Воины, что пришли с вождем, и старики затаили дыхание.
— Ровно три дня назад на юге произошли страшные дела. Но вскоре произойдут дела еще страшнее.
— Какое нам дело до страшных дел на юге?! У нас слишком много своих забот, чтобы я заботился о нежных, южных мужчинах!
— Их дела достигли и наших краев. Выгляни из под полога и увидишь снежную бурю в начале осени… будет еще хуже… разве такое время подходит, чтобы спорить с Океаном?!
Вождь ответил тихо и яростно:
— Этой зимой многие вернутся домой! До другого мне нет дела. Я вожу племя Ворона по побережью могучего Океана. Если его воля такова, как ты сказал… я не могу спорить. Но знай. В этом году ты один будешь собирать тех, кто вернется. Ты один!
Дернулась занавесь, так, что весь шатер вздрогнул. Вождь вылетел на гостевую половину и принялся крутить головой во все стороны. Наконец он обнаружил Ариса в полутьме и бросился к нему. Встал напротив, уперев руки в бока. Губы вождя дергались, будто он хотел зарычать.
—
— О вождь Паопону! — сказал шаман, появившийся следом. — Скоро Унау принесет ужин, а потом наступит время историй. Может быть ты останешься с нами?
Втянув воздух сквозь стиснутые зубы, Паопону сказал:
— Нет, о шаман! Я пойду считать припасы! У меня нет времени на приятные беседы и сказки! Скажи Унау, жених передает ей привет.
— Я передам, о великий вождь.
Паопону развернулся и вышел, не дожидаясь ответа. Следом пропали воины с перьями воронов в волосах.

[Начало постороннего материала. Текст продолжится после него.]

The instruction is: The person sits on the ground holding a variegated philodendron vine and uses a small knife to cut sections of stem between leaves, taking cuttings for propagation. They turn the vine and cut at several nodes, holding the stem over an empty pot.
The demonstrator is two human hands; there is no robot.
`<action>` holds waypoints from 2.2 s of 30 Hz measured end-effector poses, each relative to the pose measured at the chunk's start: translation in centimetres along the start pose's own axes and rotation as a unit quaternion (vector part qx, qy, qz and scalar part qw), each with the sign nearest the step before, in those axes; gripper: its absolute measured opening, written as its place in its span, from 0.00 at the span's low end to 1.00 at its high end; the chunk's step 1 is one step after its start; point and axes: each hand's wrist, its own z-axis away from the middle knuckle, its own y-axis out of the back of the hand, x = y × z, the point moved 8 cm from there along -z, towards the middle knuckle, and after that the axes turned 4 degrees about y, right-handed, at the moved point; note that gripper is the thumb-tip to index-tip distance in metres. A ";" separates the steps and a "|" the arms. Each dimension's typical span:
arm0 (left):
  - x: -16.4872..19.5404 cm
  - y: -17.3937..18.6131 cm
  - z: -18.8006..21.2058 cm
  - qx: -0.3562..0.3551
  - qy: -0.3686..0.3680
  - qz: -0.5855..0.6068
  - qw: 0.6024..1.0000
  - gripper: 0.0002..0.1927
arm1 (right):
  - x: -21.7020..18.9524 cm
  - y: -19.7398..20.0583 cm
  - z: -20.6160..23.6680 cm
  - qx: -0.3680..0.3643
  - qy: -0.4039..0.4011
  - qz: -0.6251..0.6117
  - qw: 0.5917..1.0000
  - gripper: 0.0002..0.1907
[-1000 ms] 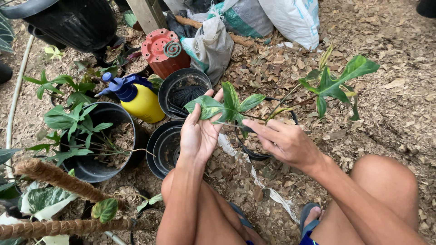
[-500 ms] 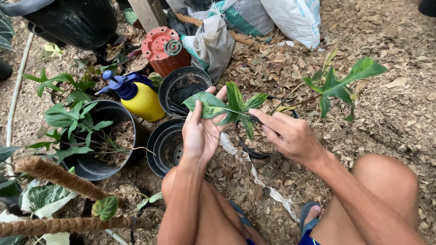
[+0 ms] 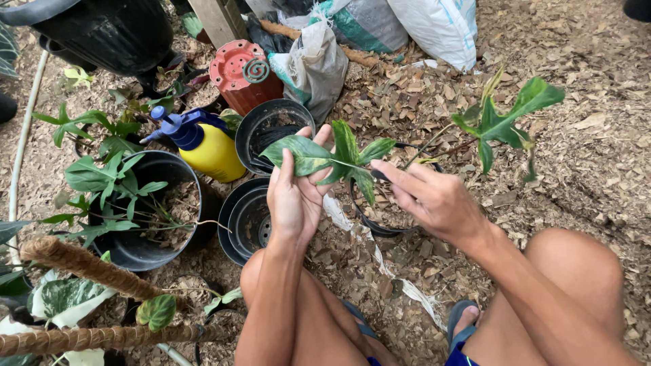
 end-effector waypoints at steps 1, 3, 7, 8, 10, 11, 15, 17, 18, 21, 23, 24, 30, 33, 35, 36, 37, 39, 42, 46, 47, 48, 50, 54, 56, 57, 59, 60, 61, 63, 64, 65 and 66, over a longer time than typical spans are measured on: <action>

— Не волнуйтесь, — сказал шаман обращаясь к старикам, — не волнуйтесь! У нас много горючего камня! Завтра люди пойдут к Ледяной горе и привезут еще горючие камни, их хватит на всю зиму. Мы будем кипятить воду и размачивать в ней рыбий клей. А потом придет весна.
С этими словами шаман скрылся на своей половине, а старики, склонившись друг к другу, принялись обсуждать произошедшее.

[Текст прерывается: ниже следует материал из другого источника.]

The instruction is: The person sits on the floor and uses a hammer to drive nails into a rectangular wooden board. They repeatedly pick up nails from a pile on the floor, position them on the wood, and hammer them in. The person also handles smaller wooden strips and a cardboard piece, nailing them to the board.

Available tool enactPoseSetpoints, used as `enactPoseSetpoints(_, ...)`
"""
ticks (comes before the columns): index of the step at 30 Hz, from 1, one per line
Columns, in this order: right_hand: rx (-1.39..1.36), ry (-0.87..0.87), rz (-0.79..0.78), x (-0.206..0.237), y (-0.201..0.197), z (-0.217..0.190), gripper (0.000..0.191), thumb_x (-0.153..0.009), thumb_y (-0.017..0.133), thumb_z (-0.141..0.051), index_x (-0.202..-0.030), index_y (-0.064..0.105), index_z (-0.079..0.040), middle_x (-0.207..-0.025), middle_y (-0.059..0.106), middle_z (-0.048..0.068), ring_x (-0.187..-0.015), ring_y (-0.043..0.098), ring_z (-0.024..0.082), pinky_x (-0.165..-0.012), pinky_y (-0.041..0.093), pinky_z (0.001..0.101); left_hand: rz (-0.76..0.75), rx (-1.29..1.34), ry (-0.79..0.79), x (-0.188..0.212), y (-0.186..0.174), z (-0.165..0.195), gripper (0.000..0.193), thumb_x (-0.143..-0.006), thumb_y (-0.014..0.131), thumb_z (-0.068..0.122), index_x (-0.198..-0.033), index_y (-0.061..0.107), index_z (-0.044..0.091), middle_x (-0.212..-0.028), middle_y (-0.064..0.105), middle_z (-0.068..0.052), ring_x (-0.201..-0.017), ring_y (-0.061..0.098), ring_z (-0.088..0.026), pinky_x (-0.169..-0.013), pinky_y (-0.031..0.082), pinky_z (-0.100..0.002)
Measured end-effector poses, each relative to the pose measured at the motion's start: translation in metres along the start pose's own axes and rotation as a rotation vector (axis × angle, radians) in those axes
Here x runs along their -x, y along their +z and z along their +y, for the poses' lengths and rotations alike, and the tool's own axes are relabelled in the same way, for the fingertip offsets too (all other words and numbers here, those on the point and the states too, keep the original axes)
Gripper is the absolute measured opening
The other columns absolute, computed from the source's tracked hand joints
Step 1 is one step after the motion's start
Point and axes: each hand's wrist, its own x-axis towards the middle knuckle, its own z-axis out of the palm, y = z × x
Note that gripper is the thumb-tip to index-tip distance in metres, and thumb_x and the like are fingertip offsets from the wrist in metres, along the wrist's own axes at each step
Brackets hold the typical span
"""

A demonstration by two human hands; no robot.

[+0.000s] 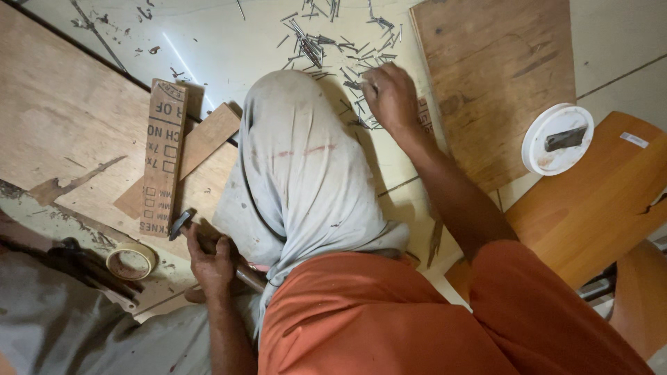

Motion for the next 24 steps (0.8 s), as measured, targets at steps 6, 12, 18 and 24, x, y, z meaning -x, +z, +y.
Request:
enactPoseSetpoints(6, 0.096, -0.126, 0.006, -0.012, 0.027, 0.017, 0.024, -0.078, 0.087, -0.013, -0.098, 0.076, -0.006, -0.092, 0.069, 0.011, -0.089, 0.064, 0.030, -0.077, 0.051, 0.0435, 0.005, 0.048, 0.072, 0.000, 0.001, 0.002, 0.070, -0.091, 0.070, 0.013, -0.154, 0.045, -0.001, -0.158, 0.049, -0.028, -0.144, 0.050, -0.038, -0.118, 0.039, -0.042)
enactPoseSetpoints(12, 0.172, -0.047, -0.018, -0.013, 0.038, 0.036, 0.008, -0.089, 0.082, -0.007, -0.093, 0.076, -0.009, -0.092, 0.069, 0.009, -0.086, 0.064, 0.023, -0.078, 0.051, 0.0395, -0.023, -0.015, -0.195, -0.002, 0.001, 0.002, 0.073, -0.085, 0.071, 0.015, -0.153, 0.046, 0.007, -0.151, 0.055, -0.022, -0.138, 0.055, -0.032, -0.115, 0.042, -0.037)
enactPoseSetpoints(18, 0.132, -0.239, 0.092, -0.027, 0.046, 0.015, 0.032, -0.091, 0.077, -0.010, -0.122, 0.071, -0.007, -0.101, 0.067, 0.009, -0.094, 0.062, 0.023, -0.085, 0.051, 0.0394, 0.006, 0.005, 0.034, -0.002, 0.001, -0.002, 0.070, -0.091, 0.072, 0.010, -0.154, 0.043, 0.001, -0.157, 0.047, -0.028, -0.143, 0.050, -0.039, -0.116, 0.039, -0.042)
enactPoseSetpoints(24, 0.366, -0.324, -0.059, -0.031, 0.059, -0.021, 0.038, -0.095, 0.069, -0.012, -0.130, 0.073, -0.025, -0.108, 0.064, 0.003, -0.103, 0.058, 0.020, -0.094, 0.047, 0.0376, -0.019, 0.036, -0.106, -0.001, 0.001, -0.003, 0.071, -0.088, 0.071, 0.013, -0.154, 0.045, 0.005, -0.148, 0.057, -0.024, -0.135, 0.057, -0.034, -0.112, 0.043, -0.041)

Арис же лег на подстилку и попытался расслабить сжатые губы. Нет, не упреки вождя заставили его тревожится, а слова шамана. Шаман сказал — три дня назад сюда пришла снежная буря. Три дня назад была битва у Туганны. Неужели отголоски сражения докатились до края мира?! Но что толку размышлять, если ответов все равно не получить?! Все бесполезно. Что он может? Только лежать на вонючей подстилке и есть похлебку из рыбьей муки.
Странное отупение навалилось на него. Осталось только ждать когда Лара очнется. А пока можно смотреть на разводы соли на натянутой шкуре над головой. Даже запах рыбы будто исчез.

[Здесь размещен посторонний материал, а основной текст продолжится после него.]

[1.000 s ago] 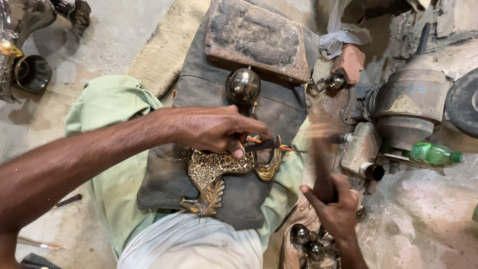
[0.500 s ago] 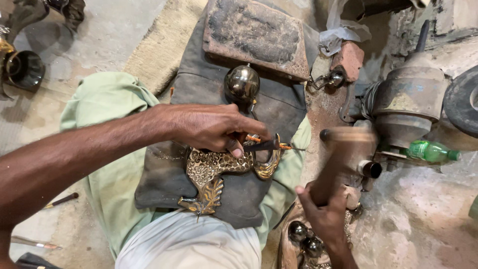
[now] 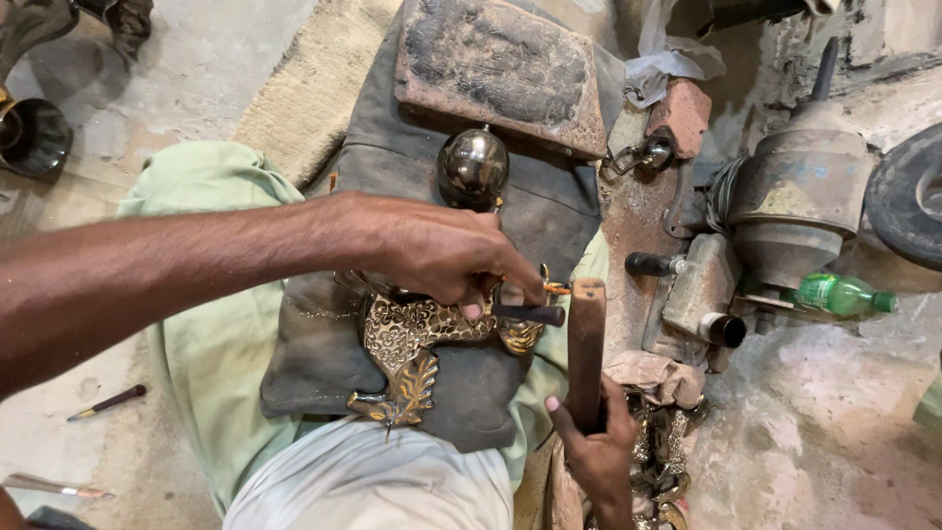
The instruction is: The person sits on the floor with a decorative brass bird ornament resting on a cushion on their lap. They hold a small punch against the ornament's surface and strike it repeatedly with a wooden mallet, repositioning the punch to work different spots, and occasionally adjust the ornament and the orange cord tied around it.
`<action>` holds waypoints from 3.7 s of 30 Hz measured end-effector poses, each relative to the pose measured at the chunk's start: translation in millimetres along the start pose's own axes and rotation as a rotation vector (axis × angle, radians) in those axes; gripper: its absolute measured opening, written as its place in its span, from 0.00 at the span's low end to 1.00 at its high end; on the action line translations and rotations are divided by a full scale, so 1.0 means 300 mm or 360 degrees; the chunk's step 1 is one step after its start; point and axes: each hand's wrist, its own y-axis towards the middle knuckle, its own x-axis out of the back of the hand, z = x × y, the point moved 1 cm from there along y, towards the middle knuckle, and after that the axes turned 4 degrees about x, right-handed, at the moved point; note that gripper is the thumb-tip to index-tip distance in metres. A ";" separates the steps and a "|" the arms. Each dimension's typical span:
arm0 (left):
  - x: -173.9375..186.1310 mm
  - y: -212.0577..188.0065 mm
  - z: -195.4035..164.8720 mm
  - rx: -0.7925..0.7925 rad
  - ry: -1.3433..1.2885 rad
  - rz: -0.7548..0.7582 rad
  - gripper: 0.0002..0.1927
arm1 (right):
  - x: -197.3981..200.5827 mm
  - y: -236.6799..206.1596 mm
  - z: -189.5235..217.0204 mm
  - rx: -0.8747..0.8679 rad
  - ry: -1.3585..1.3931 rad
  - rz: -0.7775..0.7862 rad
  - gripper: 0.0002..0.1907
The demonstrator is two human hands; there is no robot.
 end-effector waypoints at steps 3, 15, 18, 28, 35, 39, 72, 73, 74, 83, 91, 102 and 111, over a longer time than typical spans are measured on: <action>0.001 0.008 0.010 0.0094 0.0003 0.0136 0.33 | -0.014 -0.047 -0.013 0.0132 0.0064 -0.0082 0.28; 0.003 0.010 -0.008 0.0098 0.0054 0.0186 0.35 | -0.002 -0.109 -0.027 0.0185 0.0445 -0.0316 0.28; 0.005 0.008 -0.006 0.0318 0.0126 0.0295 0.33 | -0.011 -0.118 -0.022 -0.0017 -0.0075 -0.0221 0.31; 0.009 0.011 0.001 0.0046 -0.0046 0.0129 0.32 | -0.019 -0.112 -0.002 -0.0055 0.0051 -0.0167 0.24; 0.003 0.021 -0.010 0.0340 0.0079 0.0256 0.32 | -0.038 -0.101 0.025 -0.0108 0.0815 -0.0324 0.28; 0.004 0.023 -0.007 0.0261 0.0057 0.0234 0.32 | -0.025 -0.093 0.046 -0.0310 -0.0004 -0.0159 0.28; 0.013 0.031 -0.023 0.0336 0.0092 0.0284 0.34 | -0.066 -0.151 0.039 -0.0030 0.1148 -0.0348 0.31; 0.012 0.032 -0.024 0.0330 0.0083 0.0299 0.34 | -0.071 -0.155 0.036 -0.0099 0.0731 -0.0240 0.30; 0.013 0.032 -0.023 0.0327 0.0079 0.0309 0.35 | -0.070 -0.154 0.031 -0.0159 0.0316 -0.0126 0.30; 0.019 0.035 -0.009 0.0308 0.0081 0.0344 0.35 | -0.077 -0.174 0.022 0.0036 0.0576 -0.0290 0.31; 0.022 0.038 -0.018 0.0339 0.0061 0.0413 0.33 | -0.091 -0.201 0.024 -0.0144 0.0727 -0.0303 0.35; 0.005 0.081 -0.025 0.0262 0.0175 0.0560 0.30 | -0.118 -0.226 -0.008 -0.0498 0.0687 -0.0236 0.34; -0.002 0.104 -0.019 0.0129 0.0314 0.0674 0.30 | -0.202 -0.269 0.033 -0.0002 0.1184 -0.0540 0.26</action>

Он закрыл глаза, чувствуя, как теряется ощущение реальности. Он будто уплывал на мягких волнах. В голове возникали неясные картины: серый снег, тающий под весенним дождем, новая трава, пробивающуюся на прогалинах под высоким небом. Топот сотен и сотен коней, когда племя после долгой зимы перебирается на летнее пастбище. Он скрипнул зубами и сжал веки сильнее, будто хотел выдавить из глаз возникшие картины. Через некоторое время он соскользнул еще глубже в мутное забытье. Стало легче. Боль ушла глубоко, спряталась внутри и уснула.
А потом пришла Унау, сунула ему под нос чашку и потрясла за плечо:
— Поешь, огу!
И он захотел задушить ее.
— Поешь, огу! — попросила она еще раз и добавила чуть тише:
— Твои глаза пустые и страшные… но все измениться, верь! Мой дед вернет твою женщину, а потом придет весна и все наладиться.
Арис вдруг понял, она убеждает не столько его, сколько себя.
— Ты уже виделась со своим женихом? — вдруг зачем-то спросил он. — Это он рассказал тебе, как ловко поставил на место чужака?